A premiação destaca produções de artes cênicas negras de Minas Gerais que acontecem na capital e região metropolitana de Belo Horizonte. Nesta terceira edição, a escritora Cidinha da Silva será a homenageada e seu último lançamento, Parem de nos matar, foi escolhido como tema do Prêmio que será realizado no dia 4 de dezembro, às 17h30, no auditório do BDMG, Paulo Camillo. O acesso será gratuito.
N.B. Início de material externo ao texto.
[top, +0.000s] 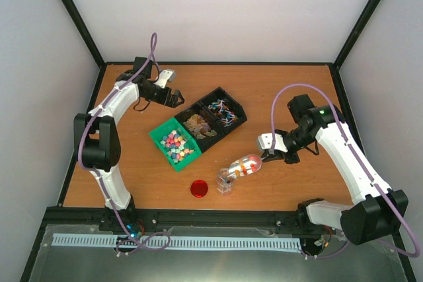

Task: Pack the candies

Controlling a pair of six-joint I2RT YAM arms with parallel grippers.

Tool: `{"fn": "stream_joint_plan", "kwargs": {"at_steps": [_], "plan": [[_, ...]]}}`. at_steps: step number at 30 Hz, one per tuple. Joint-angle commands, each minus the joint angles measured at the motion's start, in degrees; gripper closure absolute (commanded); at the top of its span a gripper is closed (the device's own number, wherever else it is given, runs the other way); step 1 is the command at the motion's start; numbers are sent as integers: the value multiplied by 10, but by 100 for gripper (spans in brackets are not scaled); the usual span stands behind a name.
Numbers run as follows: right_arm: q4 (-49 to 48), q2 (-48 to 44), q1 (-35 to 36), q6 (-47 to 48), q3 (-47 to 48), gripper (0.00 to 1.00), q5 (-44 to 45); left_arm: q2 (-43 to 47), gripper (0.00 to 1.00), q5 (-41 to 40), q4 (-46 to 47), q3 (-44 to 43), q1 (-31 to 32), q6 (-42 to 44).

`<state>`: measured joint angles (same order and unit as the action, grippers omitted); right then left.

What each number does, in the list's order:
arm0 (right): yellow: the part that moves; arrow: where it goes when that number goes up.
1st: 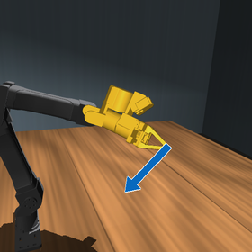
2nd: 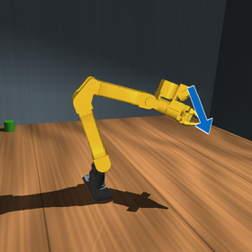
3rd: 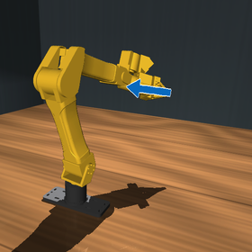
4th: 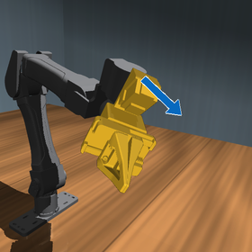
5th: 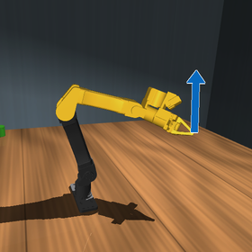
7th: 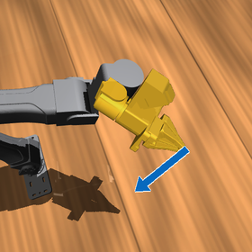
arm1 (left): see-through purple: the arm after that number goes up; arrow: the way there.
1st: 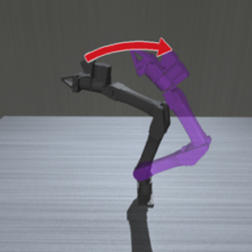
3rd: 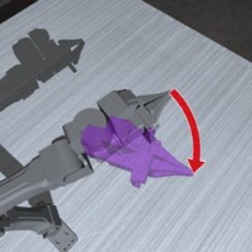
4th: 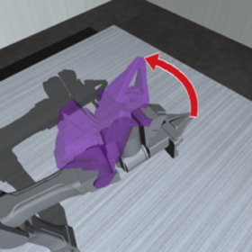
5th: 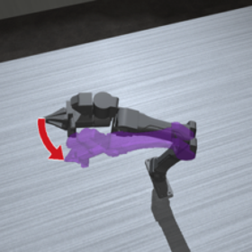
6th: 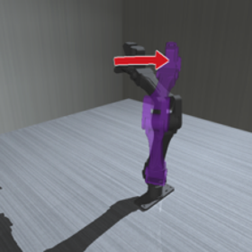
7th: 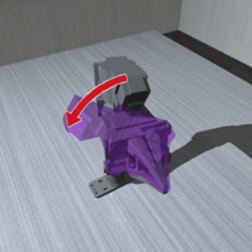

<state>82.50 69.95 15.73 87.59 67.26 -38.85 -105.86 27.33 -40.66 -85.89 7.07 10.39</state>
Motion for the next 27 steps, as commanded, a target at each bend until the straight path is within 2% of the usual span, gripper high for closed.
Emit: {"fn": "stream_joint_plan", "kwargs": {"at_steps": [1,27], "plan": [[-1,4,10,-4,20,97,8,-9,0,-10,9,-21,-1,-14],[12,26,52,-24,69,97,52,-28,0,-22,-7,-22,-1,-2]]}}
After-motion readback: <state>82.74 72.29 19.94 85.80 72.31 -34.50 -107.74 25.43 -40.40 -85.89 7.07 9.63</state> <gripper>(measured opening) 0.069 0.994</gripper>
Cidinha da Silva é de Belo Horizonte e, recentemente, foi premiada pelo Prêmio Biblioteca Nacional pelo livro Um Exu em Nova York. “As publicações de Cidinha têm linguagem e inspiração em Leda Maria Martins. Isso fica evidente na dedicatória de ‘Exu em Nova York’”, explica o ator, produtor e curador Denilson Tourinho, coordenador do Prêmio.
Denilson ainda reforça a importância dos temas trabalhados pela autora. “A escrita dela é inspirada no mundo atual, urgências sociais pautadas na negritude, seja seu entendimento ou combate ao racismo”, conta.
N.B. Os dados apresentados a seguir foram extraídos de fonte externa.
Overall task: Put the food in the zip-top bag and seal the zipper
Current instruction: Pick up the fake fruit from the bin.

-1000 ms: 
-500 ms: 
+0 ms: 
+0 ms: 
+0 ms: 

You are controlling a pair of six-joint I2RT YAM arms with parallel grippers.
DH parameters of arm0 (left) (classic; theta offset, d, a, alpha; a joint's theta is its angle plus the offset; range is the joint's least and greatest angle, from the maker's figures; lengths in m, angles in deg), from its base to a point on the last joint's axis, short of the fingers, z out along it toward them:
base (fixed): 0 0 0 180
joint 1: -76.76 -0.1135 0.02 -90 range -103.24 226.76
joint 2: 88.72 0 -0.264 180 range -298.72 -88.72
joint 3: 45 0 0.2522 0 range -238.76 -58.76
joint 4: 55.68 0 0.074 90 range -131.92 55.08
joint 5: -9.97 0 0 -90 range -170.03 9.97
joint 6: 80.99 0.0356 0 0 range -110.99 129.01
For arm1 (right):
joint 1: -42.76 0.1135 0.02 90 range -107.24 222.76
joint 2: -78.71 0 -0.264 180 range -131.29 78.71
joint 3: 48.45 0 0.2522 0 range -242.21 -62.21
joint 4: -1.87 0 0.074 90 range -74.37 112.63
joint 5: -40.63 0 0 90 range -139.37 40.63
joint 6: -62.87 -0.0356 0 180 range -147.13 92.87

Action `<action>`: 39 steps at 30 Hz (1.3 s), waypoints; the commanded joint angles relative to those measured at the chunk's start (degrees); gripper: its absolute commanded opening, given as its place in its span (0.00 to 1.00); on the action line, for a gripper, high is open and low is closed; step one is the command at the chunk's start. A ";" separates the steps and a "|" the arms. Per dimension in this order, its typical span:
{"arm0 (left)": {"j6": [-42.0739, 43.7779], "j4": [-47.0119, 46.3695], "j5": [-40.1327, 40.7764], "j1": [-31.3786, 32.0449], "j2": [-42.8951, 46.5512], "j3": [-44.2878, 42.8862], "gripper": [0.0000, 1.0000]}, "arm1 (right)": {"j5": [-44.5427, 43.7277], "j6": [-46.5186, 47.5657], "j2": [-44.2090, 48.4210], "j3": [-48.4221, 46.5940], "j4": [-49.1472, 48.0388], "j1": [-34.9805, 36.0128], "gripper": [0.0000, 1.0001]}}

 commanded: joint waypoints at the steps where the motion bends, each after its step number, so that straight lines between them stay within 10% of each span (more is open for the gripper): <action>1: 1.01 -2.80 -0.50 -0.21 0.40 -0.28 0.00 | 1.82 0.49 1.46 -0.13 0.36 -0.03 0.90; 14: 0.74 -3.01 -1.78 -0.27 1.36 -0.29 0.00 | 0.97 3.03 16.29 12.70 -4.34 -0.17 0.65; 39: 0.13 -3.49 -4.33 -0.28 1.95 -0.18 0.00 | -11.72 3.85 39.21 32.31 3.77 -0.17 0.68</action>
Em Parem de nos matar, Cidinha aborda o genocídio da população negra no Brasil, fisicamente e culturalmente. São 61 crônicas escritas entre 2012 e 2016 que recobrem a intercessão racismo e futebol, arte, políticas públicas de educação, imigração e cultura, movimentos sociais e homo afetividades.
A partir deste norte, uma comissão julgadora vai avaliar as montagens catalogadas pela premiação, em parceria com a UFMG, para selecionar os vencedores das 10 categorias da premiação que contemplam melhor direção; espetáculo infanto-juvenil; texto e trilha sonora; dança; performance; cena curta; atuação; cenário, figurino e luz; espetáculo longa duração; e homenagem.
Essa catalogação de montagens acontece desde o início da premiação e reúne trabalhos de artes cênicas negras que vem sendo produzidos na capital e região metropolitana de Belo Horizonte desde a década de 70. Esse material de pesquisa fica disponível para consulta no site do Prêmio Leda Maria Martins.
No dia da premiação, o evento contará uma roda de conversa com as participações de Cidinha da Silva; da atriz e pesquisadora da culinária afro-mineira Zora Santos; e do jornalista cultural da UOL e vice-presidente da APCA, Miguel Arcanjo, que atuará como mediador.
Quem é Leda Maria Martins?
Leda Maria Martins é carioca, naturalizada em Belo Horizonte. Suas pesquisas nas perspectivas de gênero, ético/racial, cultural, artístico e educacional, principalmente nas artes cênicas, norteiam as categorias elencadas na premiação que leva o seu nome. Poeta, ensaísta, acadêmica e dramaturga, Leda Maria leciona na Faculdade de Letras da UFMG.